### Task requirements
Only the pictures are to be dropped, and the rest of the data should be copied exactly.

### Extracted data
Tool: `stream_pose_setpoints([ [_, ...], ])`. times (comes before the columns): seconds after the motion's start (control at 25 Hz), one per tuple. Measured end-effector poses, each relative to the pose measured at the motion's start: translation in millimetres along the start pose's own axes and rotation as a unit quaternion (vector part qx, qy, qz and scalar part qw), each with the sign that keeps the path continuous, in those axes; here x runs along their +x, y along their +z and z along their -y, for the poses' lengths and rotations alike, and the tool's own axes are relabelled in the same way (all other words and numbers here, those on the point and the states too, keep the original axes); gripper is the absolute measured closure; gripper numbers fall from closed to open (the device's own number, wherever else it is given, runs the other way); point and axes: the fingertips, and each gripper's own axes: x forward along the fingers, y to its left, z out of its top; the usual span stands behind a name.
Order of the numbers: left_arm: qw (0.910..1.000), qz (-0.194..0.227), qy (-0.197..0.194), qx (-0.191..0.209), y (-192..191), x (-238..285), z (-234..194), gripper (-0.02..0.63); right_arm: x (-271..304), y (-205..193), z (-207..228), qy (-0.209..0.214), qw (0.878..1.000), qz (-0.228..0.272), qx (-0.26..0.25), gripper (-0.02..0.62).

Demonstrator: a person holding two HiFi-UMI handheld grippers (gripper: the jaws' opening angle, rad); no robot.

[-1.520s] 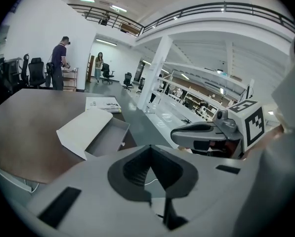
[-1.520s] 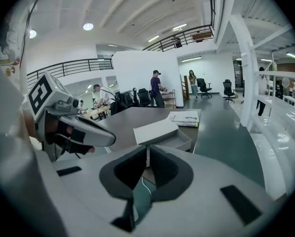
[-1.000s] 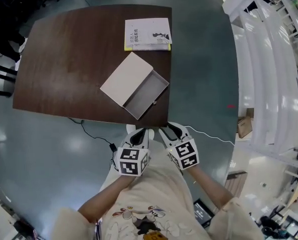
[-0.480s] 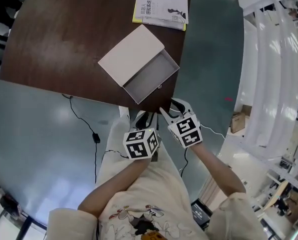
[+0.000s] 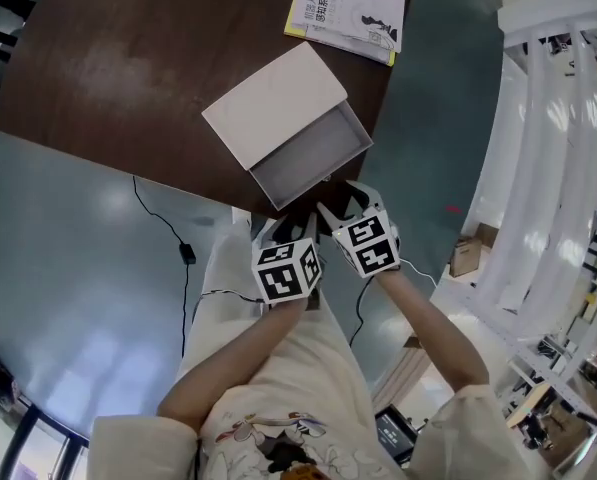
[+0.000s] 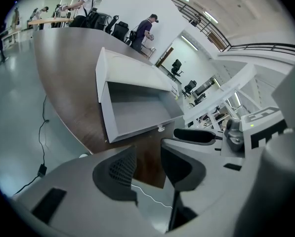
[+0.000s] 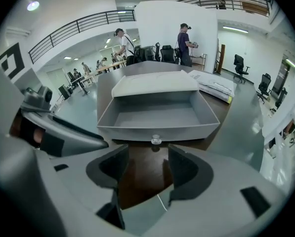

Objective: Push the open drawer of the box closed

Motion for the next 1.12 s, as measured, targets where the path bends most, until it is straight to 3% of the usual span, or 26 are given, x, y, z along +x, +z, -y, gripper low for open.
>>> stream_pose_setpoints([
  [0.36, 0.9978, 0.0, 0.027, -0.06, 3, 16, -8, 0.451, 13, 2, 17, 0.003, 1.0, -0.029, 0.001, 0.344],
  [0.64, 0.9811, 0.007, 0.088, -0.172, 10, 21, -25, 0.452, 17, 11, 28, 0.007, 0.999, -0.035, 0.0, 0.344],
  [0.84, 0.9754, 0.013, 0.103, -0.194, 17, 22, -26, 0.453, 23, 12, 31, 0.012, 0.999, -0.044, -0.012, 0.344],
  [1.12, 0.9756, 0.007, 0.112, -0.189, 18, 20, -25, 0.454, 21, 16, 33, 0.002, 0.999, -0.052, 0.004, 0.344],
])
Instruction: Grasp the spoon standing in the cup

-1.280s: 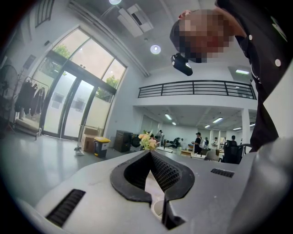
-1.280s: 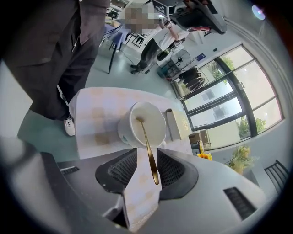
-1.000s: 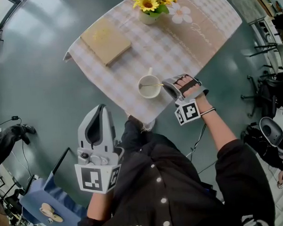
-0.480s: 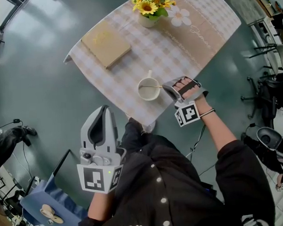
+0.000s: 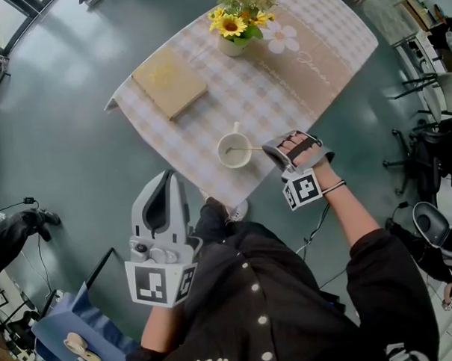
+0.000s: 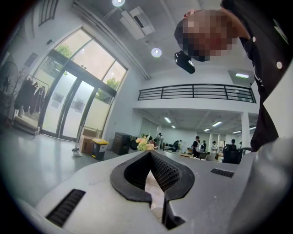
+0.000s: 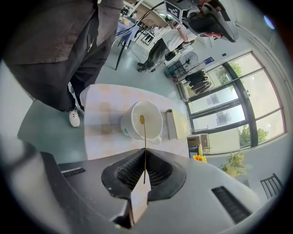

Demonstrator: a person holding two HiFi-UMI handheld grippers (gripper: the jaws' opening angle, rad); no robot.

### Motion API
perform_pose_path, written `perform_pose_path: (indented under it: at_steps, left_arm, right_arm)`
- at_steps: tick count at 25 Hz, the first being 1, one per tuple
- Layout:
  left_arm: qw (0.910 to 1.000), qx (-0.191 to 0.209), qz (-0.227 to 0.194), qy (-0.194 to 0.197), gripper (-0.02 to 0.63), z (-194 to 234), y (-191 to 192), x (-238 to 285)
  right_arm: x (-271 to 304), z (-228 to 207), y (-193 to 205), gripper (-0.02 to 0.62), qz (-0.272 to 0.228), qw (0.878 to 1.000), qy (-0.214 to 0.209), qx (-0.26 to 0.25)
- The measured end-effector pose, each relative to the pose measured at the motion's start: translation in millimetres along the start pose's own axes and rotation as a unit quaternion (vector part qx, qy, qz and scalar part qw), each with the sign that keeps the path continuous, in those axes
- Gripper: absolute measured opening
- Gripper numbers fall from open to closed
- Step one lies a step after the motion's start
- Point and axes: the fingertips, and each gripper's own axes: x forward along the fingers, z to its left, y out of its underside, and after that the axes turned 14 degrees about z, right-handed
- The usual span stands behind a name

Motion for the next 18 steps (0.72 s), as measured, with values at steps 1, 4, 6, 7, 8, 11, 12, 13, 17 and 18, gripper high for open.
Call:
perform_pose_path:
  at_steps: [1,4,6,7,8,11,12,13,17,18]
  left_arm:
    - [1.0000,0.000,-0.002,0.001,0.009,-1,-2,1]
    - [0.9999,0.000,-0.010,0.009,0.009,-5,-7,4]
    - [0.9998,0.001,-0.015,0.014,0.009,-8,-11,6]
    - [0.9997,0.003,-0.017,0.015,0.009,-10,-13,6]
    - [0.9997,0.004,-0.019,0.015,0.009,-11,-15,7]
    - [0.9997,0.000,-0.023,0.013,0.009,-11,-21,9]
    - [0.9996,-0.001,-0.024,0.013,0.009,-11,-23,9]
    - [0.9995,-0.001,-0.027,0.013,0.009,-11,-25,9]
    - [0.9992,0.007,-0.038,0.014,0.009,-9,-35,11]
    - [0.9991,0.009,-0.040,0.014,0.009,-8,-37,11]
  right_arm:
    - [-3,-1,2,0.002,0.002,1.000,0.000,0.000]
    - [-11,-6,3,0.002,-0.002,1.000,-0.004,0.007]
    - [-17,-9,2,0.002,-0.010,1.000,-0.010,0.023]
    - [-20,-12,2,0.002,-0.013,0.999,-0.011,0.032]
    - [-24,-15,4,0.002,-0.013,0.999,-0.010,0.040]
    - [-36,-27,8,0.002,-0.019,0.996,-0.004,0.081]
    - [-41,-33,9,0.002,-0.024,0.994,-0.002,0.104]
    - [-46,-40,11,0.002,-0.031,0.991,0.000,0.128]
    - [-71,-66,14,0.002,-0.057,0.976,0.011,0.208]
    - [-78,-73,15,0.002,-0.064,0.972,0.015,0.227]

### Answer space
Tool: `stream_pose_setpoints([ [_, ...], ])`. times (comes before the columns): seconds after the motion's start (control at 25 Hz), one per tuple. Measured end-effector poses, each relative to the pose measured at the motion's start: translation in millimetres along the start pose's own axes and rotation as a unit quaternion (vector part qx, qy, qz and scalar part qw), each with the sign that keeps the path continuous, in those axes; here x runs along their +x, y along their +z and z along their -y, for the poses' lengths and rotations alike, and the tool's own axes are relabelled in the same way (all other words and numbers here, those on the point and the states too, keep the original axes); gripper is the absolute measured closure; gripper numbers fall from closed to open (the device's own number, wherever else it is given, runs the other way); point and axes: the fingertips, and each gripper's own axes: x forward along the fingers, y to its left, z out of its top; the usual span stands behind a name.
Order of the numbers: left_arm: qw (0.910..1.000), qz (-0.194..0.227), qy (-0.197..0.194), qx (-0.191..0.209), y (-192..191), x (-238..285), z (-234..194), gripper (-0.02..0.63); right_arm: x (-271..304), y (-205..193), z (-207..228), qy (-0.209..0.214), qw (0.878..1.000), qz (-0.228..0.272), qx (-0.26..0.25), gripper (-0.02..0.62).

Demonstrator: a person holding two HiFi-UMI handheld grippers (gripper: the jaws' opening angle, rad); no robot.

[-1.520s] 
[-1.520s] 
[-1.000s] 
[-0.480s] 
[+0.000s] 
[+0.000s] 
[+0.000s] 

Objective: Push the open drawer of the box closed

Motion for the next 1.12 s, as measured, targets where the path bends most, until it is straight to 3% of the usual span, or 26 are given, x, y, z along +x, +z, -y, gripper low for open.
>>> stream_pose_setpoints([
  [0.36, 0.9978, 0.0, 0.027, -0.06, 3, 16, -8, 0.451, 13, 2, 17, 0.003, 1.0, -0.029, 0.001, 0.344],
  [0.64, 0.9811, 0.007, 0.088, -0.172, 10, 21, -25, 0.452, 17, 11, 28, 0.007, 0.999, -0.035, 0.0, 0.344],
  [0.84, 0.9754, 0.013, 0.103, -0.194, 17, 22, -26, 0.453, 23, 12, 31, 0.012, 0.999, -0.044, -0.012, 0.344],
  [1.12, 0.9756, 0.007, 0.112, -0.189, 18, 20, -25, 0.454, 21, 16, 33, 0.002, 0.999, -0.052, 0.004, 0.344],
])
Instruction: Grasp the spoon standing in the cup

-1.280s: 
-1.280s: 
-1.000s: 
-0.480s: 
+0.000s: 
+0.000s: 
+0.000s: 

Demonstrator: a person holding two HiFi-UMI handheld grippers (gripper: the jaws' opening angle, rad); no robot.

### Motion API
perform_pose_path, written `perform_pose_path: (indented under it: at_steps, left_arm, right_arm)`
- at_steps: tick count at 25 Hz, the first being 1, one per tuple
- Layout:
  left_arm: qw (0.910 to 1.000), qx (-0.191 to 0.209), qz (-0.227 to 0.194), qy (-0.194 to 0.197), gripper (-0.02 to 0.63), z (-194 to 234), y (-191 to 192), x (-238 to 285)
  right_arm: x (-271 to 304), z (-228 to 207), y (-193 to 205), gripper (-0.02 to 0.62), qz (-0.272 to 0.228), qw (0.878 to 1.000), qy (-0.214 to 0.209), qx (-0.26 to 0.25)
- The measured end-effector pose, each relative to the pose measured at the motion's start: translation in millimetres along the start pose's own axes and rotation as a unit quaternion (vector part qx, qy, qz and scalar part qw), each with the sign that keeps the path continuous, in those axes
- Gripper: absolute measured opening
- Gripper numbers fall from open to closed
- Step one lies a step after the motion's start
- Point and axes: the fingertips, and each gripper's own axes: x forward along the fingers, z to its left, y out of its underside, and after that the axes turned 14 degrees about z, right-handed
- The usual span stands behind a name

Motion for the next 18 steps (0.72 s), as measured, with values at steps 1, 4, 6, 7, 8, 11, 12, 13, 17 and 18, gripper high for open.
Call:
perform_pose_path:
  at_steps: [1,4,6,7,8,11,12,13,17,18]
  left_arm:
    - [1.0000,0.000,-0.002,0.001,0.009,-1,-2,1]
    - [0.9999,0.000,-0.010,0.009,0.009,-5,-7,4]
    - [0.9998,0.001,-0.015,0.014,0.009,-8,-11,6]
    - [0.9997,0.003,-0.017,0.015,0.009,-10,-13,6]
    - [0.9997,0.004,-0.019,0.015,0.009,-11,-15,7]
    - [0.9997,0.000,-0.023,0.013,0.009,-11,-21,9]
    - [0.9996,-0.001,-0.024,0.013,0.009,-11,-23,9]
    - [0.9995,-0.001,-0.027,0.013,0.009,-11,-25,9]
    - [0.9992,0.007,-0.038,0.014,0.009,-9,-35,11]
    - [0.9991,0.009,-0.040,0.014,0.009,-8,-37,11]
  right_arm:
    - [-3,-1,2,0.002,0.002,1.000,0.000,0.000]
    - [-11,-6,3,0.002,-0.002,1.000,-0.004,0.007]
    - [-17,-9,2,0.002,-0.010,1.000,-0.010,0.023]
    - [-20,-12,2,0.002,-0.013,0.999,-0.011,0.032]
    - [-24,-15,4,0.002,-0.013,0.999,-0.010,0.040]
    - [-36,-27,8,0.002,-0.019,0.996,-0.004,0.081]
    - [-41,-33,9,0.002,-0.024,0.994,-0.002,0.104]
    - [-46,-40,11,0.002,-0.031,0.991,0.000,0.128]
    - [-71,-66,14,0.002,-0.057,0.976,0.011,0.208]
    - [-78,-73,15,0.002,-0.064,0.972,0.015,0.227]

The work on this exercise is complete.